Interestingly, the officer did not know the model name of the PBT machine he used. Instead, he said that he was using Officer Perennial’s PBT machine. I objected to any PBT testimony based on the officer’s ignorance of his PBT machine model. The prosecutor at first successfully asked the judge to just let the officer continue to testify, seeing that Officer Perennial was present to confirm his PBT machine model. I replied that Officer Perennial was not at the incident scene, so that the only way that the model could be tied up to Officer Perennial was by both the arresting officer and Officer Perennial identifying this specific machine by something as specific as a serial number.

Multitasking, I reminded the judge that I also had objected to the officer’s failure to tell my client was not required to take the PBT test. Perhaps wishing to “move things along”, the judge himself asked the officer: “Did you tell the defendant that he was not required to take the PBT test?” Officer: “No.” YOW! That answer seemed akin to the ecstasy of going to heaven.

The prosecutor tried to get out of this quick-drying cement by suggesting the law allowed some leeway. The judge would have nothing of it. The prosecutor ended his questioning. The prosecutor and I argued whether the remaining evidence established probable cause to arrest my client, after I cross-examined the officer extensively on my client’s actions not only for what the officer characterized as “field sobriety tests” but also about my client’s good coordination at the get-go when he produced his driver’s license without fumbling, paid full time and attention to following the officer’s directions, and did better on the field tests than the officer characterized on direct examination (praised be my having the officer’s police report, which must be guaranteed by Virginia law (not yet a part of the law) for the prosecution to produce before the defense cross-examines an opposing witness in a criminal case).

Had the preliminary breath test come in, the judge likely would have found probable cause to arrest. Here, I reminded the judge that for a probable cause determination, we look at the totality of the circumstances in determining probable cause to arrest, and not just at performance on the officer’s field tests. I pointed out that my client did so well on the field tests that such observations as stepping off the line a bit three out of sixteen times was insignificant, particularly when exhaustion could have explained it at a time when most people were sleeping.

The prosecutor tried to characterize my client’s behavior, alcohol odor and bloodshot/glassy eyes as enough to get probable cause. I, instead, remembered how my calculus professor described derivatives as being like Moses and the mountain, where Moses got so close to the promised land, but never landed there.
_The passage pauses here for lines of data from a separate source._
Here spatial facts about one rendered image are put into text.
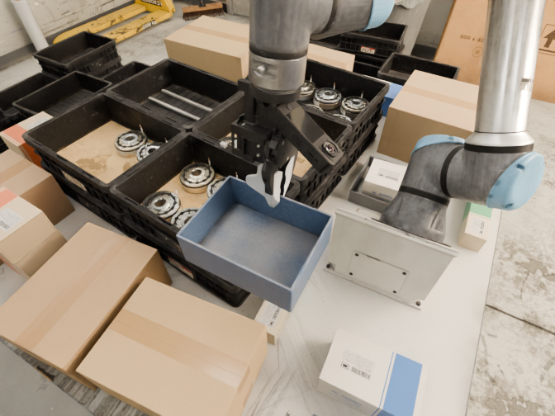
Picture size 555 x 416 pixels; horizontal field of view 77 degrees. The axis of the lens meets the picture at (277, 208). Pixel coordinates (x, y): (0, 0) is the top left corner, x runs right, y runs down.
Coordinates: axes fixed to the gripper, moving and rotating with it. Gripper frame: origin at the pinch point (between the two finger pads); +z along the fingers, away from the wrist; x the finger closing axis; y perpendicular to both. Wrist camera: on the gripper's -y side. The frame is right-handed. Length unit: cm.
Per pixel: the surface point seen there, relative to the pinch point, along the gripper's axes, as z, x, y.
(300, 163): 23, -44, 16
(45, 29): 73, -169, 357
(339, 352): 33.4, 0.8, -18.4
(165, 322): 28.6, 17.1, 14.9
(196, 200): 27.1, -14.9, 33.6
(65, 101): 55, -62, 170
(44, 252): 33, 18, 56
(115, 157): 27, -17, 68
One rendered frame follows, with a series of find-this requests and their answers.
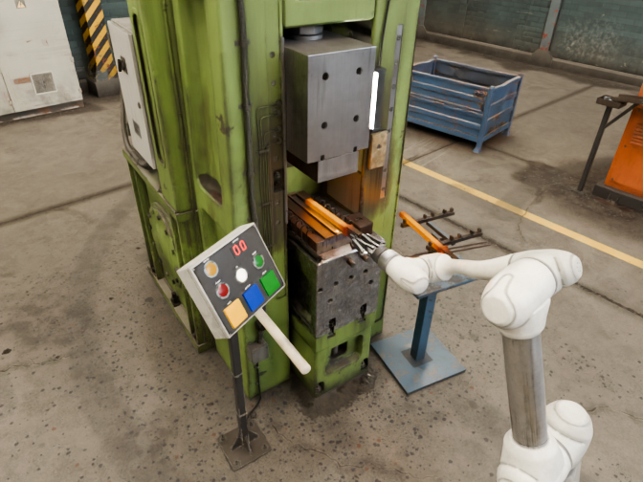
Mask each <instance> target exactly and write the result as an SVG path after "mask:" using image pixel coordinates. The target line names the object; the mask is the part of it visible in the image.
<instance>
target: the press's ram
mask: <svg viewBox="0 0 643 482"><path fill-rule="evenodd" d="M286 32H287V31H286V30H282V37H284V64H285V110H286V150H288V151H289V152H291V153H292V154H294V155H295V156H296V157H298V158H299V159H301V160H302V161H304V162H305V163H307V164H311V163H314V162H317V161H320V160H321V158H322V159H324V160H325V159H329V158H332V157H336V156H340V155H343V154H346V153H350V152H353V149H354V150H356V151H358V150H362V149H365V148H368V140H369V128H370V116H371V104H372V93H373V80H374V69H375V56H376V46H374V45H371V44H368V43H365V42H362V41H359V40H356V39H353V38H350V37H347V36H343V35H340V34H337V33H332V32H330V31H327V30H322V38H321V39H318V40H309V41H302V40H293V39H289V38H287V37H286V36H285V33H286Z"/></svg>
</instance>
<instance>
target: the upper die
mask: <svg viewBox="0 0 643 482"><path fill-rule="evenodd" d="M286 157H287V159H286V160H287V162H288V163H289V164H291V165H293V166H294V167H295V168H297V169H298V170H300V171H301V172H302V173H304V174H305V175H307V176H308V177H309V178H311V179H312V180H314V181H315V182H317V183H321V182H324V181H328V180H331V179H335V178H338V177H341V176H344V175H347V174H351V173H354V172H357V171H358V157H359V150H358V151H356V150H354V149H353V152H350V153H346V154H343V155H340V156H336V157H332V158H329V159H325V160H324V159H322V158H321V160H320V161H317V162H314V163H311V164H307V163H305V162H304V161H302V160H301V159H299V158H298V157H296V156H295V155H294V154H292V153H291V152H289V151H288V150H286Z"/></svg>
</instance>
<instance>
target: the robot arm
mask: <svg viewBox="0 0 643 482"><path fill-rule="evenodd" d="M346 234H347V235H348V236H349V237H350V238H351V239H352V245H353V246H354V248H355V249H356V250H357V251H358V252H359V253H360V256H364V255H367V256H370V257H371V258H372V260H373V261H374V262H375V263H377V264H378V267H379V268H380V269H381V270H383V271H384V272H385V273H386V274H388V276H389V277H390V279H391V280H392V281H393V282H394V283H395V284H397V285H398V286H399V287H401V288H402V289H404V290H405V291H407V292H409V293H412V294H415V295H419V294H421V293H423V292H424V291H425V290H426V289H427V288H428V286H429V283H430V282H431V283H434V282H439V281H444V280H449V279H450V278H451V277H452V275H453V274H463V275H465V276H468V277H471V278H473V279H478V280H487V281H490V282H489V283H488V284H487V286H486V287H485V289H484V291H483V294H482V297H481V301H480V308H481V312H482V314H483V315H484V317H485V318H486V319H487V320H488V321H489V322H490V323H491V324H492V325H494V326H496V328H497V329H498V330H499V332H500V333H501V335H502V345H503V355H504V364H505V373H506V382H507V392H508V402H509V410H510V420H511V429H509V430H508V431H507V432H506V434H505V435H504V438H503V446H502V452H501V458H500V464H499V467H498V471H497V482H575V476H576V468H577V464H578V463H579V461H580V460H581V459H582V457H583V456H584V454H585V452H586V451H587V449H588V446H589V444H590V442H591V439H592V435H593V427H592V422H591V419H590V417H589V415H588V414H587V412H586V411H585V410H584V409H583V408H582V407H581V406H580V405H578V404H576V403H574V402H571V401H567V400H558V401H555V402H553V403H551V404H549V405H546V404H545V391H544V377H543V351H542V338H541V331H542V330H543V329H544V327H545V322H546V317H547V312H548V308H549V304H550V298H551V297H552V296H554V295H555V294H556V293H557V292H559V291H560V290H561V289H562V287H568V286H570V285H572V284H574V283H575V282H577V281H578V280H579V278H580V277H581V276H582V271H583V270H582V263H581V261H580V259H579V258H578V257H577V256H575V254H573V253H571V252H565V251H561V250H532V251H526V252H516V253H512V254H508V255H505V256H502V257H498V258H494V259H490V260H484V261H473V260H461V259H451V257H450V256H448V255H447V254H444V253H438V252H437V253H431V254H426V255H422V256H420V257H417V258H409V257H406V258H405V257H403V256H401V255H400V254H398V253H397V252H395V251H394V250H390V249H388V248H387V247H386V241H382V240H380V239H378V238H376V237H374V236H372V235H371V234H369V233H367V234H362V240H361V239H360V238H359V237H358V235H357V234H355V233H354V232H353V231H351V230H349V229H346ZM368 237H369V238H368Z"/></svg>
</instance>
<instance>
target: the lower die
mask: <svg viewBox="0 0 643 482"><path fill-rule="evenodd" d="M295 193H297V195H298V196H300V197H301V198H302V199H304V200H306V199H309V198H311V199H313V200H314V198H313V197H312V196H311V195H309V194H308V193H307V192H306V191H304V190H303V191H299V192H296V191H294V192H291V193H287V204H288V211H292V213H293V215H297V216H298V220H302V224H301V221H298V220H296V217H293V218H292V231H293V232H294V233H296V222H297V221H298V222H297V234H298V237H300V228H301V226H302V225H305V224H306V225H307V226H308V229H307V228H306V226H304V227H302V240H303V241H304V242H305V243H306V232H307V231H308V230H310V229H312V230H313V231H314V233H313V234H312V231H311V230H310V231H308V233H307V243H308V245H309V246H310V247H311V248H312V249H313V250H314V251H315V252H317V253H318V254H321V253H324V252H328V251H331V250H334V249H336V248H339V247H340V246H343V245H346V244H348V243H350V242H351V241H352V239H350V238H349V237H348V236H346V235H343V234H342V233H340V234H338V235H337V232H336V231H334V230H333V229H332V228H330V227H329V226H328V225H327V224H325V223H324V222H323V221H322V220H321V219H320V218H319V217H317V216H316V215H315V214H314V213H312V212H311V211H310V210H309V209H307V208H306V207H305V206H303V205H302V204H301V203H300V202H298V201H297V200H296V199H295V198H293V197H292V196H291V195H292V194H295ZM291 217H292V216H291V212H288V224H287V227H288V228H289V229H290V218H291ZM332 247H333V249H331V248H332Z"/></svg>
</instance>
In that spirit, in responding to the prosecutor’s opposition to my suppression motion argument, I told the judge: “At best for the prosecution, this suppression issue is like Moses and the promised land. Moses got close enough to see the promised land, but never set foot there, never got a chance to wade in the Dead Sea, or to hike the Carmel Mountains.” I reminded the judge initially that the Supreme Court in Maryland v. Pringle said that probable cause could not be adequately defined, but if pressed to come close to a definition, it would be “reasonable grounds for a belief of guilt,” which is repeatedly a tough level for DWI defendants to overcome.

The judge leaned back in his chair, giving the full reflection that this leaning indicated, and pointed out that the field sobriety tests were not enough to tell him that there was probable cause to believe that my client had violated the DWI laws. That translated into winning against this prosecution.